* [Problem]: Your task is to restate the data word for word.

[[ Input data open ]]

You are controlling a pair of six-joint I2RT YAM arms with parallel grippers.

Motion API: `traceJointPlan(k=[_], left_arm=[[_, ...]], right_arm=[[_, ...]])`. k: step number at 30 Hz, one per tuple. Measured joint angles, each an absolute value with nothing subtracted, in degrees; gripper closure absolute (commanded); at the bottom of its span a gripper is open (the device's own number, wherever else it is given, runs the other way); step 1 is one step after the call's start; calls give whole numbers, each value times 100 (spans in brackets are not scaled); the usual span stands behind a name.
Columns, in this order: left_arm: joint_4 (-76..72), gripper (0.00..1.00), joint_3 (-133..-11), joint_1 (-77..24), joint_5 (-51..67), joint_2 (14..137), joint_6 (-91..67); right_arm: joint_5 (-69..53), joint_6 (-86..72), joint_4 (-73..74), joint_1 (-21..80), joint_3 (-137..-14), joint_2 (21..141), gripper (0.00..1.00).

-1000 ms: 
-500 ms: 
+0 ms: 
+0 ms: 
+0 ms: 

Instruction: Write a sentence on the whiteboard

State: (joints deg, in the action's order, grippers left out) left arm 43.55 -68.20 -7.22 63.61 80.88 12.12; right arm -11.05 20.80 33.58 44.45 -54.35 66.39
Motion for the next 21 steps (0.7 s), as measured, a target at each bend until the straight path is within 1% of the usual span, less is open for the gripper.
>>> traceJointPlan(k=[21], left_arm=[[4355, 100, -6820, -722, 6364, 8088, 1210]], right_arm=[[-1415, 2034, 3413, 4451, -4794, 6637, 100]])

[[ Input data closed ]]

* [Answer to this task]:
You are controlling a pair of six-joint I2RT YAM arms with parallel grippers.

Motion API: `traceJointPlan(k=[_], left_arm=[[_, ...]], right_arm=[[_, ...]])`. k: step number at 30 Hz, one per tuple. Measured joint angles, each an absolute value with nothing subtracted, in degrees; gripper closure absolute (commanded); at the bottom of its span a gripper is open (the device's own number, wherever else it is given, runs the other way); step 1 is one step after the call's start; calls give whole numbers, each value times 100 (spans in brackets are not scaled); the usual span stands behind a name.
Columns, in this order: left_arm: joint_4 (-76..72), gripper (0.00..1.00), joint_3 (-133..-11), joint_1 (-77..24), joint_5 (-51..67), joint_2 (14..137), joint_6 (-91..67); right_arm: joint_5 (-69..53), joint_6 (-86..72), joint_4 (-73..74), joint_1 (-21..80), joint_3 (-137..-14), joint_2 (21..141), gripper (0.00..1.00).

-1000 ms: 
-500 ms: 
+0 ms: 
+0 ms: 
+0 ms: 

Instruction: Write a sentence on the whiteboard

State: (joints deg, in the action's order, grippers left out) left arm 43.55 -68.20 -7.22 63.61 80.88 12.12; right arm -11.05 20.80 33.58 44.45 -54.35 66.39
Motion for the next 21 steps (0.7 s), as measured, a target at each bend until the straight path is within 1% of the usual span, less is open for the gripper.
>>> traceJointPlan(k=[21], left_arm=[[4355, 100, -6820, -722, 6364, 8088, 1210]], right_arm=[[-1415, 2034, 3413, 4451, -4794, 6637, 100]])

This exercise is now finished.